> Your goal:
What is needed is an exact copy of the entries below, with every picture left out.

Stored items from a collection

* * *

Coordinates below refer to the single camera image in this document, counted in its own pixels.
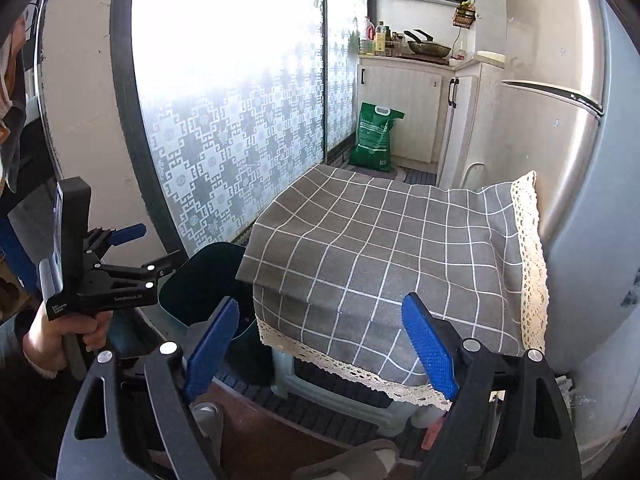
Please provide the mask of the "person's left hand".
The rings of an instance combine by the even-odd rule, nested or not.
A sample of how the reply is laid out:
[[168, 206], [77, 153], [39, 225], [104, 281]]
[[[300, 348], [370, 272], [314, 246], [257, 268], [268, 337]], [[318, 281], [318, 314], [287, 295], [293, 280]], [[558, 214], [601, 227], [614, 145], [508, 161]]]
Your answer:
[[67, 366], [63, 338], [80, 335], [87, 349], [101, 350], [106, 344], [112, 316], [112, 311], [100, 312], [94, 318], [72, 313], [50, 321], [42, 304], [23, 337], [24, 356], [42, 377], [55, 378]]

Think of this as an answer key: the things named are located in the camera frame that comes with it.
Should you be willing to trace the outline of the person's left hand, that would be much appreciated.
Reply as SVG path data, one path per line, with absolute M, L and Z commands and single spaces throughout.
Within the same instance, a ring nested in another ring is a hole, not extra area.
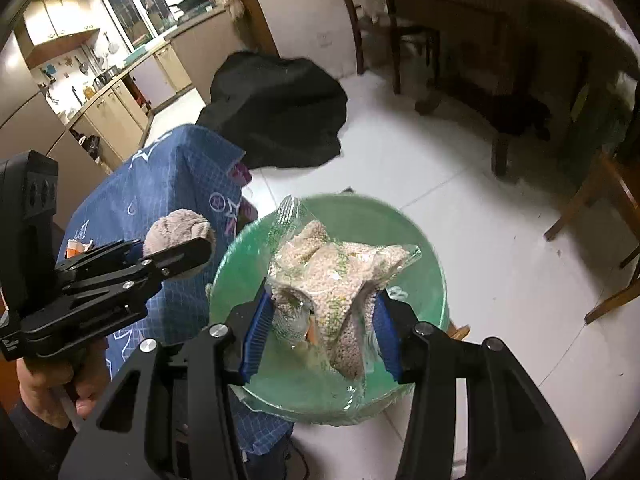
M 73 365 L 65 361 L 18 359 L 16 374 L 20 383 L 20 396 L 26 408 L 46 424 L 64 429 L 70 418 L 64 411 L 56 389 L 71 384 L 75 388 L 76 415 L 86 419 L 110 382 L 105 351 L 106 339 L 93 341 L 88 347 L 81 371 L 74 372 Z

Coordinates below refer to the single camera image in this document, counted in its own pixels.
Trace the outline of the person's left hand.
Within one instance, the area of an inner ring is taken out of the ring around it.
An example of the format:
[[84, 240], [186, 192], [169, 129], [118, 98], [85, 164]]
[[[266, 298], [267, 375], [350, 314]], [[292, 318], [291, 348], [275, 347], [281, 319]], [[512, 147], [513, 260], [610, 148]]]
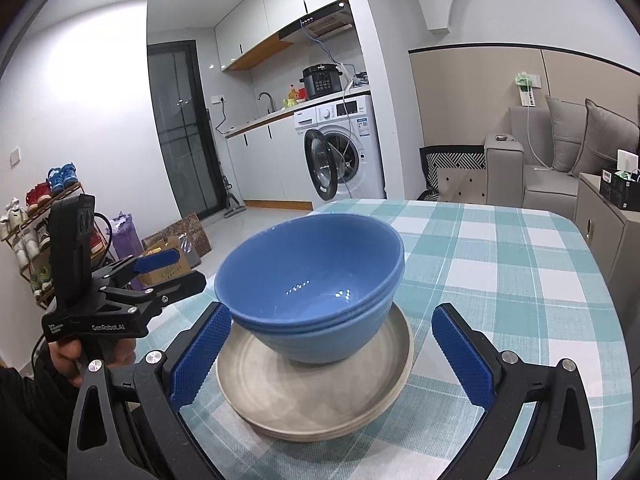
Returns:
[[[82, 370], [89, 360], [79, 340], [69, 339], [49, 342], [49, 353], [54, 368], [64, 376], [73, 386], [80, 387]], [[131, 365], [136, 360], [136, 341], [121, 339], [116, 341], [113, 349], [113, 359], [107, 361], [108, 367]]]

* * *

> Response to this exercise:
Coordinates below refer to the single camera image in this document, counted in its own pixels.
Please provide the mask of the "person's left hand".
The rings of an instance combine by the even-odd rule, nested or not.
A sample of how the reply is laid out:
[[168, 206], [77, 153], [39, 225], [104, 281]]
[[[300, 348], [370, 272], [314, 246], [257, 268], [268, 337]], [[318, 281], [318, 314], [287, 295], [293, 280]], [[558, 214], [601, 227], [614, 145], [508, 161]]]
Your answer:
[[67, 366], [63, 338], [80, 335], [87, 349], [101, 350], [106, 344], [112, 316], [112, 311], [100, 312], [94, 318], [72, 313], [50, 321], [42, 304], [23, 337], [24, 356], [42, 377], [55, 378]]

Think of this as an answer key: the things named are located in the camera frame that comes with it.
Should you be willing to trace the outline of the person's left hand, that would be much appreciated.
Reply as SVG path data, one path per line, with absolute M, L and Z commands and single spaces throughout.
Within the same instance, a ring nested in another ring is a hole, not extra area.
M 73 365 L 65 361 L 18 359 L 16 374 L 20 383 L 20 396 L 26 408 L 46 424 L 64 429 L 70 418 L 64 411 L 56 389 L 71 384 L 75 388 L 76 415 L 86 419 L 110 382 L 105 351 L 106 339 L 93 341 L 88 347 L 81 371 L 74 372 Z

Coordinates below refer to the single camera image in this document, counted in its own pixels.
Trace the outline of the person's left hand.
Within one instance, the area of an inner ring is taken out of the ring around it.
An example of the format:
[[84, 240], [186, 192], [169, 129], [118, 98], [85, 164]]
[[[266, 298], [267, 375], [350, 314]], [[292, 318], [291, 348], [275, 347], [281, 319]], [[512, 147], [513, 260], [610, 148]]]
Returns:
[[[82, 370], [89, 360], [79, 340], [69, 339], [49, 342], [49, 353], [54, 368], [64, 376], [73, 386], [80, 387]], [[131, 365], [136, 360], [136, 341], [121, 339], [116, 341], [113, 349], [113, 359], [107, 361], [108, 367]]]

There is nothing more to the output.